In fact, the event featured speeches from families of hostages, who addressed the crowd with emotional appeals, as attendees held up posters of the captives, demanding “Bring them home!”

According to Zirin, the march “elevated bigots, trolls, and an Israeli president who has made an open call for genocide.”

He continued: 

At one point, on Herzog’s urging, the crowd stopped chanting against a cease-fire and instead shouted ‘never again.’ This was a vandalizing of those sacred words. ‘Never again’—as I was raised—is supposed to mean that never again would Jews remain quiet when anyone on this planet faced genocide. But for Herzog, it means that for the horrid crime of October 7, Israel must declare a total war against the people of Gaza.

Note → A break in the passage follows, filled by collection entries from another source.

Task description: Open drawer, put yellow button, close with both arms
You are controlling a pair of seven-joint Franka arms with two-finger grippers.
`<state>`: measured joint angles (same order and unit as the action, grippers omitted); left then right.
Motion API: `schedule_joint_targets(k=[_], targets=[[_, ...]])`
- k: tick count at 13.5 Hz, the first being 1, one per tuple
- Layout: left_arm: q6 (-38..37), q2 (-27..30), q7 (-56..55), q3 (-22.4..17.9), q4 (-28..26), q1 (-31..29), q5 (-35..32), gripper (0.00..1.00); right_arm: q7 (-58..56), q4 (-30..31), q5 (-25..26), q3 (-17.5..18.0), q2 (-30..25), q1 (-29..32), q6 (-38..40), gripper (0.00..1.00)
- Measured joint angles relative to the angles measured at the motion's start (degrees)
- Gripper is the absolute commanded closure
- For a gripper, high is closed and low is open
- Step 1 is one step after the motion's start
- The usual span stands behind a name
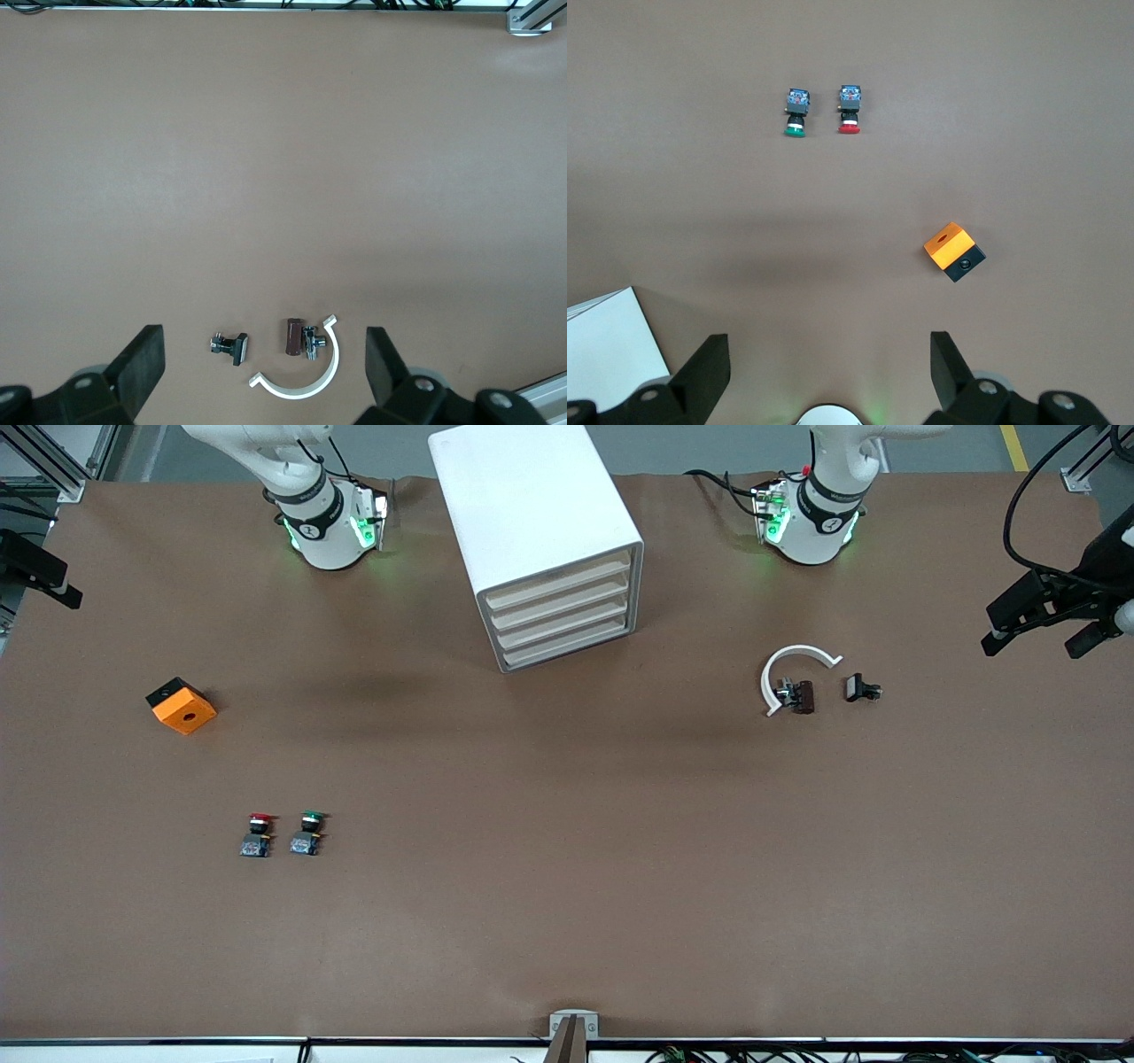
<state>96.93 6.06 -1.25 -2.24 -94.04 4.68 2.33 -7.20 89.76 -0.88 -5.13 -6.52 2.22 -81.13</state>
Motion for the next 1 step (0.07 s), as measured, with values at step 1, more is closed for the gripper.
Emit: schedule_joint_targets(k=[1], targets=[[0.0,0.0,0.0,0.0,0.0,0.0,0.0,0.0,0.0,0.0,0.0,0.0,0.0,0.0,0.0,0.0]])
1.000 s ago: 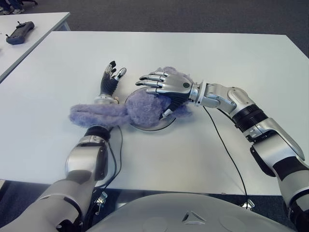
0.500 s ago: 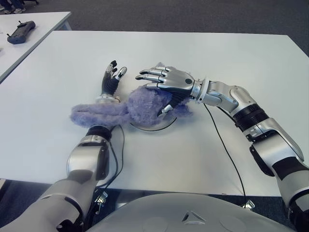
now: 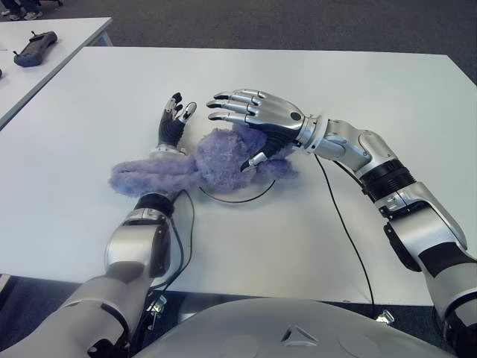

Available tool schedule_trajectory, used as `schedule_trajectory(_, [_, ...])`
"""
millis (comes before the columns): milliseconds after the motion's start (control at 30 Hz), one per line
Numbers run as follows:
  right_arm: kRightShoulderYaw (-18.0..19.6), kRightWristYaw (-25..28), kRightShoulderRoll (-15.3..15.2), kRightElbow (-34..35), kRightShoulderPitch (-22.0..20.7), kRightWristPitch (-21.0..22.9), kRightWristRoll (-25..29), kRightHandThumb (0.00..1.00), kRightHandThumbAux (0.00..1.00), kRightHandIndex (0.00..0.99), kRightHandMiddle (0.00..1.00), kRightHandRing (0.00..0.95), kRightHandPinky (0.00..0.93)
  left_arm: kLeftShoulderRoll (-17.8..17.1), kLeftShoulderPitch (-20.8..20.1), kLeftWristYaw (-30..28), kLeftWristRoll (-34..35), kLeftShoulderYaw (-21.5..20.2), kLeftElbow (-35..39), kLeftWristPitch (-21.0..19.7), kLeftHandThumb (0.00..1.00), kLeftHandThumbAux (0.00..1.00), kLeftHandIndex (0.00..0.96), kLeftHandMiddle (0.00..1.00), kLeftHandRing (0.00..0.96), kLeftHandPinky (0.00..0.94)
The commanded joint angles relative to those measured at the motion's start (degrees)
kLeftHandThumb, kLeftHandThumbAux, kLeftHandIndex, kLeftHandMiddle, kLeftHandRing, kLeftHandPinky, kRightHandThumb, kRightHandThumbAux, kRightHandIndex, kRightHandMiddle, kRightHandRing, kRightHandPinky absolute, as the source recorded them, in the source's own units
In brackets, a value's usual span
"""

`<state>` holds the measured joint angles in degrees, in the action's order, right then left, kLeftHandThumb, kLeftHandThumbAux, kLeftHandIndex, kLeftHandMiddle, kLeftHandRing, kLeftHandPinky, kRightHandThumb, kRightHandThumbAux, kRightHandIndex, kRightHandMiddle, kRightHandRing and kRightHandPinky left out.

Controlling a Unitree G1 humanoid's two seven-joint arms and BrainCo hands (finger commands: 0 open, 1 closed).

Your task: Put the doll into the plate.

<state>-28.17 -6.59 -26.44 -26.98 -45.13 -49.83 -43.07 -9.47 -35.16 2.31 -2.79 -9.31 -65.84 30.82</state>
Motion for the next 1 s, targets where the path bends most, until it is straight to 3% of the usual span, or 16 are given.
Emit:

For Herzog, there are no innocents in Gaza. 

“To chant ‘never again’ in the comfort of sunny D.C. while a trapped ghetto is bombed half a world away in our name shames this rally,” he added.

Zirin has previously expressed support for the boycotting of Israeli sports teams as a legitimate response to Israel’s actions.

WATCH — “BRING THEM HOME!” — Thousands SHOUT While Holding Up Posters of Those Kidnapped by Hamas:

Last year, he said the United States was dealing with “similar trends” towards LGBTQ people when discussing Qatar’s LGBTQ rights record, which included homosexuality being a crime.

Far from a “celebration of war crimes,” Tuesday’s March for Israel rally in Washington, D.C. was hailed as a pro-American show of unity and support for Israel, with various speakers, including politicians from both major U.S. parties, celebrities, and family members of hostages.

Many saw the event as a sharp contrast to recent pro-Palestinian demonstrations, which notably featured acts of violence, antisemitism, and extreme rhetoric, including the waving of jihadist flags and calls for a violent intifada against civilians. 

In one incident, a pro-Palestinian mob was seen cheering on a protester who climbed a flagpole and tore down U.S. flags as demonstrators marched through central Manhattan over Veterans Day weekend.

In another, pro-Palestinian demonstrators outside the Sydney Opera House were heard calling to “gas the Jews.”

In Cape Town, South Africa, protestors were even seen waving an ISIS flag.

Last week, pro-Palestinian demonstrators occupied the lobby of the New York Times while vandalizing police vehicles outside with “Free Gaza” slogans.

Protesters were also spotted donning Hamas-style headbands at a demonstration in London.

Podcaster Natalie Winters described walking through the National March to Free Palestine in DC, stating, “I truly don’t feel like I’m in America anymore. It’s not just blatant antisemitism it’s straight up anti-Americanism.”

Earlier this month, an elderly Jewish man from Los Angeles died after he was allegedly struck in the head by a megaphone wielded by pro-Palestinian protester at an anti-Israel rally.